• [Records provided]
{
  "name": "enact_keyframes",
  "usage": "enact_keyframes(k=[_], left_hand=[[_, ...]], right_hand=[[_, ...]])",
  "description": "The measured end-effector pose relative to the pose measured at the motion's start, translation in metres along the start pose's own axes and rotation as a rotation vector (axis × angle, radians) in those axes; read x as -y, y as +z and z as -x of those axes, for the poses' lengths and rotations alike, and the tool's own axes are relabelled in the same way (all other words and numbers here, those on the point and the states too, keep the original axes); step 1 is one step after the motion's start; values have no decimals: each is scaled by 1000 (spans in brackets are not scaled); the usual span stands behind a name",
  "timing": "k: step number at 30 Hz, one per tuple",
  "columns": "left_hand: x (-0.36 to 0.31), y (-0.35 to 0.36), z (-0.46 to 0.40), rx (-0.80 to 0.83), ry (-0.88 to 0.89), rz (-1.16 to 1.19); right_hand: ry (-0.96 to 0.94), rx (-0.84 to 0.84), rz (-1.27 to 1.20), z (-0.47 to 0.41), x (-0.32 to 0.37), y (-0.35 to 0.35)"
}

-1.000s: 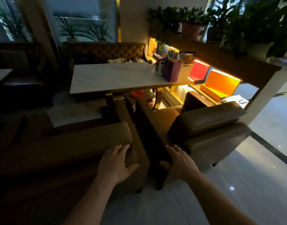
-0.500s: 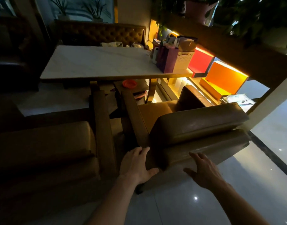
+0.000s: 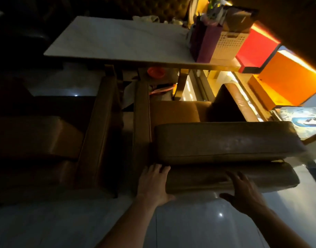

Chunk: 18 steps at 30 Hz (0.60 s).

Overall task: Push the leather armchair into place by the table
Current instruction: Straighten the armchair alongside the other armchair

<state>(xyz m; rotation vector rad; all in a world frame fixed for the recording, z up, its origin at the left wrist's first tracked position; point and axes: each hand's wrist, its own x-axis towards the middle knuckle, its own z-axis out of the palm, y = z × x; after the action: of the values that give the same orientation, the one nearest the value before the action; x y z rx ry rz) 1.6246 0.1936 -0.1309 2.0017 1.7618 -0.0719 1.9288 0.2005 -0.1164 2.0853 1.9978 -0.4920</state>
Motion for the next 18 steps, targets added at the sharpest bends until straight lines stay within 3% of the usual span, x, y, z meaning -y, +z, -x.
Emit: enact_keyframes(k=[6, 18], left_hand=[[-15, 28, -16, 30, -179, -23], [-4, 55, -39, -80, -155, -50]], right_hand=[[-110, 114, 140, -55, -54, 11], [-114, 33, 190, -87, -56, 38]])
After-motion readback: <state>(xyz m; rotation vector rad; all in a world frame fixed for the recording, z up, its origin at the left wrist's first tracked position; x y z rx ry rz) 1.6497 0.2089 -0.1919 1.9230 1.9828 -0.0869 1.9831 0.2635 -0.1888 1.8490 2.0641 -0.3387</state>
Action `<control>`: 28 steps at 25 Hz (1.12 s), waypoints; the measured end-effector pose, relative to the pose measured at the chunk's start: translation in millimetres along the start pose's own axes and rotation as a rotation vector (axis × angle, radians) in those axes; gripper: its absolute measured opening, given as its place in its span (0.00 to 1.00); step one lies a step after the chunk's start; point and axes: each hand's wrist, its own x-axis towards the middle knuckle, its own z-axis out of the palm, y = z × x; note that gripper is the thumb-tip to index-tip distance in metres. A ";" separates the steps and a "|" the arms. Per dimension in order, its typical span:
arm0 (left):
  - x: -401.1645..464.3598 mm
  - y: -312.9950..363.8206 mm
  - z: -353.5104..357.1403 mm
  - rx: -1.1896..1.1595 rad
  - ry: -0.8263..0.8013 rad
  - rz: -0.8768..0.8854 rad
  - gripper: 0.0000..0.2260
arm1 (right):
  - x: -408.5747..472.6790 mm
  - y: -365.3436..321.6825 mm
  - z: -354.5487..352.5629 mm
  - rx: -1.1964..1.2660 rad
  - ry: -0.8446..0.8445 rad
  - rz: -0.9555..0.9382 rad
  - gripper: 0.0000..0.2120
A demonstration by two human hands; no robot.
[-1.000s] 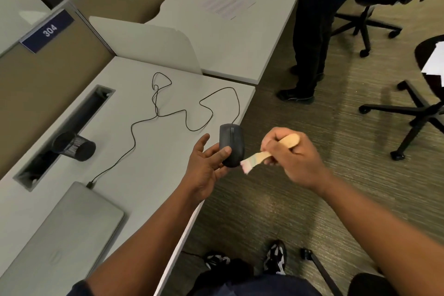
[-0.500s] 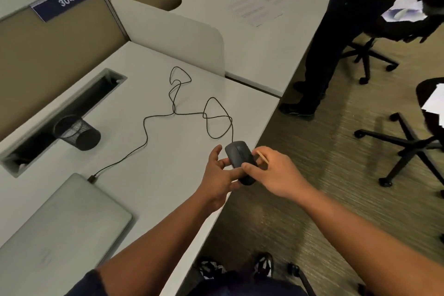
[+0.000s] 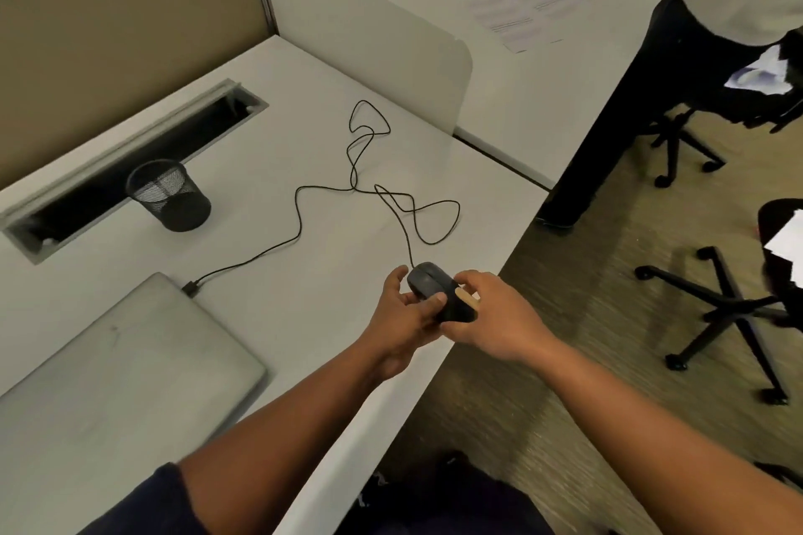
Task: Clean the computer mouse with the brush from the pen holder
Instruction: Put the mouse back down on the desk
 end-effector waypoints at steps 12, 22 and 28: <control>17.8 13.0 -38.2 0.441 0.173 0.072 0.23 | 56.8 -2.4 39.3 -0.130 0.040 -0.071 0.30; 83.1 65.7 -55.6 0.597 0.488 0.210 0.14 | 151.1 -25.7 38.9 -0.142 0.062 -0.230 0.30; 118.5 78.8 -63.9 0.584 0.607 0.243 0.13 | 189.2 -34.6 27.5 -0.162 0.055 -0.296 0.29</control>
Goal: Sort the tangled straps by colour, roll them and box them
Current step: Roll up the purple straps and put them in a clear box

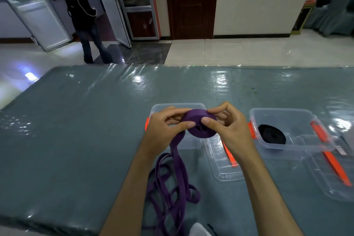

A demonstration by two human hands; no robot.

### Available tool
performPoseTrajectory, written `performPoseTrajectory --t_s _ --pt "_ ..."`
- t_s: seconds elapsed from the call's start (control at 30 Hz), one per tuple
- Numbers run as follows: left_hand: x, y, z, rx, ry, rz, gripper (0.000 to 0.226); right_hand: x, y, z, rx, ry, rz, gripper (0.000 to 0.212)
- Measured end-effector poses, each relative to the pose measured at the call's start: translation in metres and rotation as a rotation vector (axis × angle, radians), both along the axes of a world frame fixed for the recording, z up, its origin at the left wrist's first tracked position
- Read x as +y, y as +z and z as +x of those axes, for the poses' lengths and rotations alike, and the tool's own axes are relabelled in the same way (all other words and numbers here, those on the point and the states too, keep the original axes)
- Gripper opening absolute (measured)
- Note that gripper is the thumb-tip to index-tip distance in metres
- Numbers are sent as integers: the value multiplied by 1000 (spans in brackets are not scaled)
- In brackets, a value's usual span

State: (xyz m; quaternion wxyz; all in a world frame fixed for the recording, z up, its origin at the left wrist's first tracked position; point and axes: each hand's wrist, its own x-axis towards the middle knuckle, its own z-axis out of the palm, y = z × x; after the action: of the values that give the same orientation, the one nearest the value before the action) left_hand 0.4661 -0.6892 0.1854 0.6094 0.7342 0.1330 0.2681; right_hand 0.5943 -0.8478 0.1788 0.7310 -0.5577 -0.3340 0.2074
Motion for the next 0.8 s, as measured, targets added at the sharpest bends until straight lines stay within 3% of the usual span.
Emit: performPoseTrajectory --t_s 0.2,0.4,0.5,0.63,0.8 --pt "5 4 0 60 -75 -66 37 0 2 -5 70 -87 117 24" --pt "9 2 -3 37 -52 15 35 -6 -1 2 13 24 -44 32" --pt "7 0 -2 41 -41 47 35 -6 5 3 -74 -18 -35 40" --pt "17 4 -2 49 -50 -8 30 5 1 -6 -46 -75 44 27" --pt "24 11 -6 50 75 429 29 6 -2 -4 -59 6 -52 31"
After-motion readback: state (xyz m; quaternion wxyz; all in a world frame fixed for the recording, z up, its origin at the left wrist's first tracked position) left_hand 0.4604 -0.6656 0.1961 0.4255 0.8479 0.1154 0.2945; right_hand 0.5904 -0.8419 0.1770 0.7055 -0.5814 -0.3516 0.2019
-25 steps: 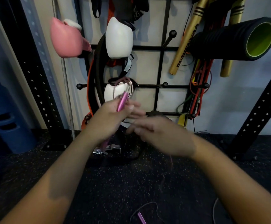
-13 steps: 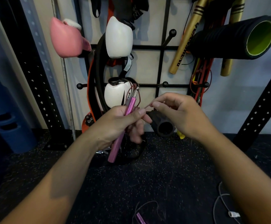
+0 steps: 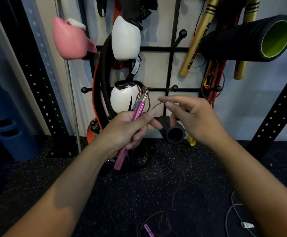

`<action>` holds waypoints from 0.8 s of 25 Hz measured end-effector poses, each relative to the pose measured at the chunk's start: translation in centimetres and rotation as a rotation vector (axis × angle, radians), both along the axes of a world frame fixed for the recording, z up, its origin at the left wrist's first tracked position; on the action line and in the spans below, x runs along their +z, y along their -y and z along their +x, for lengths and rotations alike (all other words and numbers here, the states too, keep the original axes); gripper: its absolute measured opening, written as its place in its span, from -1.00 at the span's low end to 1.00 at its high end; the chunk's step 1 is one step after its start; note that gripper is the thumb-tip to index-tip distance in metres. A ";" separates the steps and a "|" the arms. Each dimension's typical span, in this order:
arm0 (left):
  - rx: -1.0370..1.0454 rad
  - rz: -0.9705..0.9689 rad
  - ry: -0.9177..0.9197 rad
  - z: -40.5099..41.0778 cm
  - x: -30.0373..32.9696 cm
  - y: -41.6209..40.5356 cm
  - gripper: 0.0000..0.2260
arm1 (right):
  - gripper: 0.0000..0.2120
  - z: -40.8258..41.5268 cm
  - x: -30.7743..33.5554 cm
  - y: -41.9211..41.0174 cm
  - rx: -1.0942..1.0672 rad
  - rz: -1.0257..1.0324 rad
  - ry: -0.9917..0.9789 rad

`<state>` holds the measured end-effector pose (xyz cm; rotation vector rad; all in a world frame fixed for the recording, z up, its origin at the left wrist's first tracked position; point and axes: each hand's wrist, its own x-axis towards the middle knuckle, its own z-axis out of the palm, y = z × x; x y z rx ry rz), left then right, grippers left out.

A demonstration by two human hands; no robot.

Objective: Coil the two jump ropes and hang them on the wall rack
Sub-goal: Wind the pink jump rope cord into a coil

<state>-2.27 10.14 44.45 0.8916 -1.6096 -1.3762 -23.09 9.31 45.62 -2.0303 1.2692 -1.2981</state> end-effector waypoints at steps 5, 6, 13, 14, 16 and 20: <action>-0.073 0.048 -0.064 -0.1 0.2 -0.1 -0.71 | -0.84 0.1 -0.2 0.0 -0.018 0.013 0.142; -0.108 0.063 -0.095 -0.1 0.3 -0.3 -0.70 | -0.85 0.2 -0.7 0.2 -0.039 0.083 0.245; 0.065 0.069 -0.749 -1.2 -0.3 1.1 -0.69 | -0.68 3.8 -4.5 -1.6 0.300 0.616 0.098; 0.149 -0.020 -0.615 -0.8 -0.4 1.5 -0.70 | -0.67 3.9 -3.9 -1.8 0.338 0.610 -0.039; 0.283 -0.192 -0.151 -0.3 -0.6 1.5 -0.72 | -0.69 3.4 -2.0 -1.9 0.369 0.552 -0.285; 0.242 -0.284 0.494 -0.5 -1.2 0.6 -0.76 | -0.80 1.7 1.5 -2.1 0.233 0.366 -0.536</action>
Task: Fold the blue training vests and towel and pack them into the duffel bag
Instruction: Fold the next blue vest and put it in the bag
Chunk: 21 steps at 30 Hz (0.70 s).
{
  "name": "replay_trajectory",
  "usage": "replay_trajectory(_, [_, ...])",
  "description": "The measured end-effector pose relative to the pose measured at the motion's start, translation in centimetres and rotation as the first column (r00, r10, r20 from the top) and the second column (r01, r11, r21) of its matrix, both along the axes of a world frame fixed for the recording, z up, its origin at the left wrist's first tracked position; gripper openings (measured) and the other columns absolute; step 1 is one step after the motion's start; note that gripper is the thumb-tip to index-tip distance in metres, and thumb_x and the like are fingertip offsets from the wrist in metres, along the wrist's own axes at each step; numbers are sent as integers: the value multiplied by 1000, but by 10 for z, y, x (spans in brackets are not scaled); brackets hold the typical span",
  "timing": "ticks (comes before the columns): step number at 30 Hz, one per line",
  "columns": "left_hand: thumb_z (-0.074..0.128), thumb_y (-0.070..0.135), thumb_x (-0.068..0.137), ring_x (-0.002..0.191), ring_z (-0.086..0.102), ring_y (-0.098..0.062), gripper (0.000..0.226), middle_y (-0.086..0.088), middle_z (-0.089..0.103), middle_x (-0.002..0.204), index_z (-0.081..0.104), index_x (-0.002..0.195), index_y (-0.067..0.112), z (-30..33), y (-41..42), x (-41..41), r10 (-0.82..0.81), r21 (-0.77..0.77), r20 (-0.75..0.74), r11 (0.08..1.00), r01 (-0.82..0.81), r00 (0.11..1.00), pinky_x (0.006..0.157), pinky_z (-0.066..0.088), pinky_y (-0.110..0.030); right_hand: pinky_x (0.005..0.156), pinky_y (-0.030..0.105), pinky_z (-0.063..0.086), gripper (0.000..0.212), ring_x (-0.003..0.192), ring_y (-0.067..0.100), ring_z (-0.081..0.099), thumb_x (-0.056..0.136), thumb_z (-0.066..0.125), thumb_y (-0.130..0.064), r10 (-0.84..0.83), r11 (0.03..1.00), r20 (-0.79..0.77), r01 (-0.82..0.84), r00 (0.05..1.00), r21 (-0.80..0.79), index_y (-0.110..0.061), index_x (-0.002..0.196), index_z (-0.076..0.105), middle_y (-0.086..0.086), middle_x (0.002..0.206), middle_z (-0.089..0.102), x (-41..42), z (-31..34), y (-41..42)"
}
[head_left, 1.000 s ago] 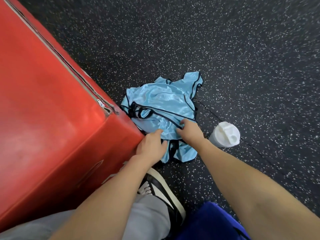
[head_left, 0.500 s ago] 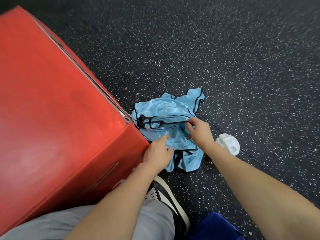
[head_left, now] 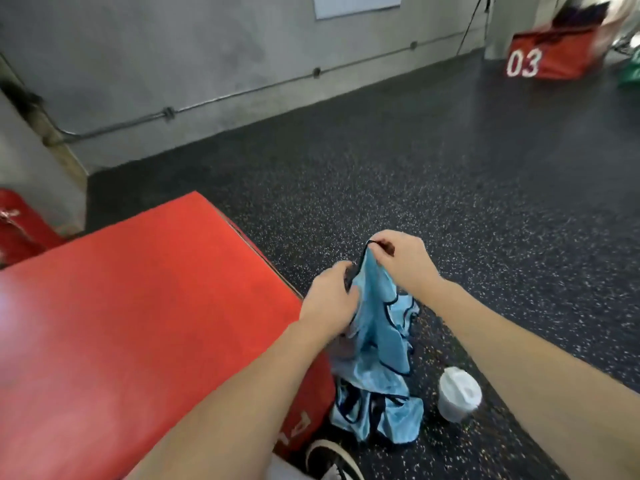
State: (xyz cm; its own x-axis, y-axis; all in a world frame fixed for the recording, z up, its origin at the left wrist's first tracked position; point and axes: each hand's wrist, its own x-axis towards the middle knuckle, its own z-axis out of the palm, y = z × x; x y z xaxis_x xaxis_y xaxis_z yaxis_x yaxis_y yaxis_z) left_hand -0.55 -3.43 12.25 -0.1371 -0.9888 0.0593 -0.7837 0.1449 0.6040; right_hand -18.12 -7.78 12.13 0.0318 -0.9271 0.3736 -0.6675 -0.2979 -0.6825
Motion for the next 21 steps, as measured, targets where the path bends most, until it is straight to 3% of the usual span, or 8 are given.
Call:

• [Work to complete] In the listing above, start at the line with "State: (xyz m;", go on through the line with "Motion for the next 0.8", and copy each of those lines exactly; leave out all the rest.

• [Problem solution]
State: (xyz m; quaternion wxyz; all in a world frame fixed for the recording, z up, its origin at the left wrist's first tracked position; point and axes: each hand's wrist, its own x-axis towards the middle knuckle, its own z-axis out of the palm, y = z × x; after the action: of the values that give the same orientation, the one nearest the value before the action) left_hand 0.4661 -0.6892 0.1854 0.6094 0.7342 0.1330 0.2681; right_hand 0.5943 -0.8478 0.1788 0.7310 -0.5577 -0.3340 0.2074
Motion for the next 0.8 s, as measured, targets added at the sharpest bends until straight lines stay within 3% of the usual span.

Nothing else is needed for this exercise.